Our study has many strengths that give us confidence that the observed results are real and do not result from methodological limitations. The two birth cohorts of this study are based on representative population-based samples with identical recruitment procedures and assessed using the same standardized physical performance measurements. This allowed us to compare the associations between muscle strength and walking speed, and the associations of both of these with mortality between the cohorts reliably. The current results are also unique in that they are based not only on grip strength but also on lower extremity muscle strength and walking speed, which are much less commonly measured in epidemiological studies using standardized methods across cohorts but which may better describe functional capacity needed for daily functioning [23]. In addition, we used mortality as an outcome, which is probably the most reliably measurable indicator of health deterioration [24], and the comparison of mortality rates over time from the Finnish Population Register is very accurate, as it is continuously maintained and updated by the Population Register authorities.
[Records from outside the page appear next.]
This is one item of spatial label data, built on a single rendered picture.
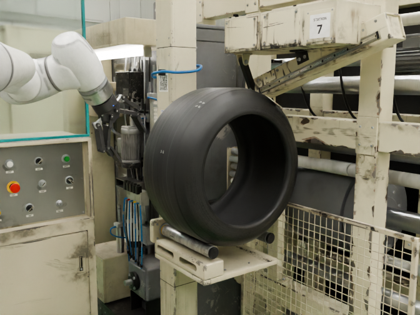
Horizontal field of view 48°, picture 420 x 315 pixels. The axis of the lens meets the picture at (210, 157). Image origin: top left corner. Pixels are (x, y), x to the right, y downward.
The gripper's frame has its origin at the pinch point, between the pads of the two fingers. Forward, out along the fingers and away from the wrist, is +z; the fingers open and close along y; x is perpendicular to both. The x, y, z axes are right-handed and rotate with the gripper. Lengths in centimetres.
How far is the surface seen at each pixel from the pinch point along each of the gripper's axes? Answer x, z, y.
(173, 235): -2, 51, 4
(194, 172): 16.7, 15.5, -5.8
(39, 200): -63, 37, 18
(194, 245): 12.0, 46.4, 6.0
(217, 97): 13.4, 5.3, -31.6
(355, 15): 47, 0, -75
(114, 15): -836, 425, -628
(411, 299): 84, 67, -13
It is also important to address some limitations. The participation rate was lower in the later than in the earlier cohort, which could mean that the participants in the more recent study were more selected. However, the earlier born cohort was representing the surviving elite of their generation while in the later born cohort, more individuals with diseases and disabilities may have survived into the old age. This may attenuate the observed cohort differences in the physical performance levels and the studied associations between the cohorts. In addition, we did not observe substantial differences in the reasons for not participating in the study between the cohorts [10], which supports the comparability of the cohorts. In addition, the cohort and sex groups may have been too small, and subsequently, our models underpowered to detect statistically significant differences in the associations between muscle strength, walking speed, and mortality, although the results of the stratified analyses gave indication of these differences. It is also worth noting that full-time education may not capture all aspects of socioeconomic status but was selected as a covariate as it is a more comparable variable between different birth cohorts than, for example, income level. Finally, the results may be specifically generalized to Finnish population, although it is very likely that similar results can be found in other countries that have experienced similar social changes during the last decade.

In conclusion, muscle strength remains a significant predictor of walking speed among the newer cohorts of older adults who, however, seem to have more functional reserve capacity to maintain walking ability for longer. The mortality risk associated with lower muscle strength and walking speed may have slightly decreased among women at ages 75–80.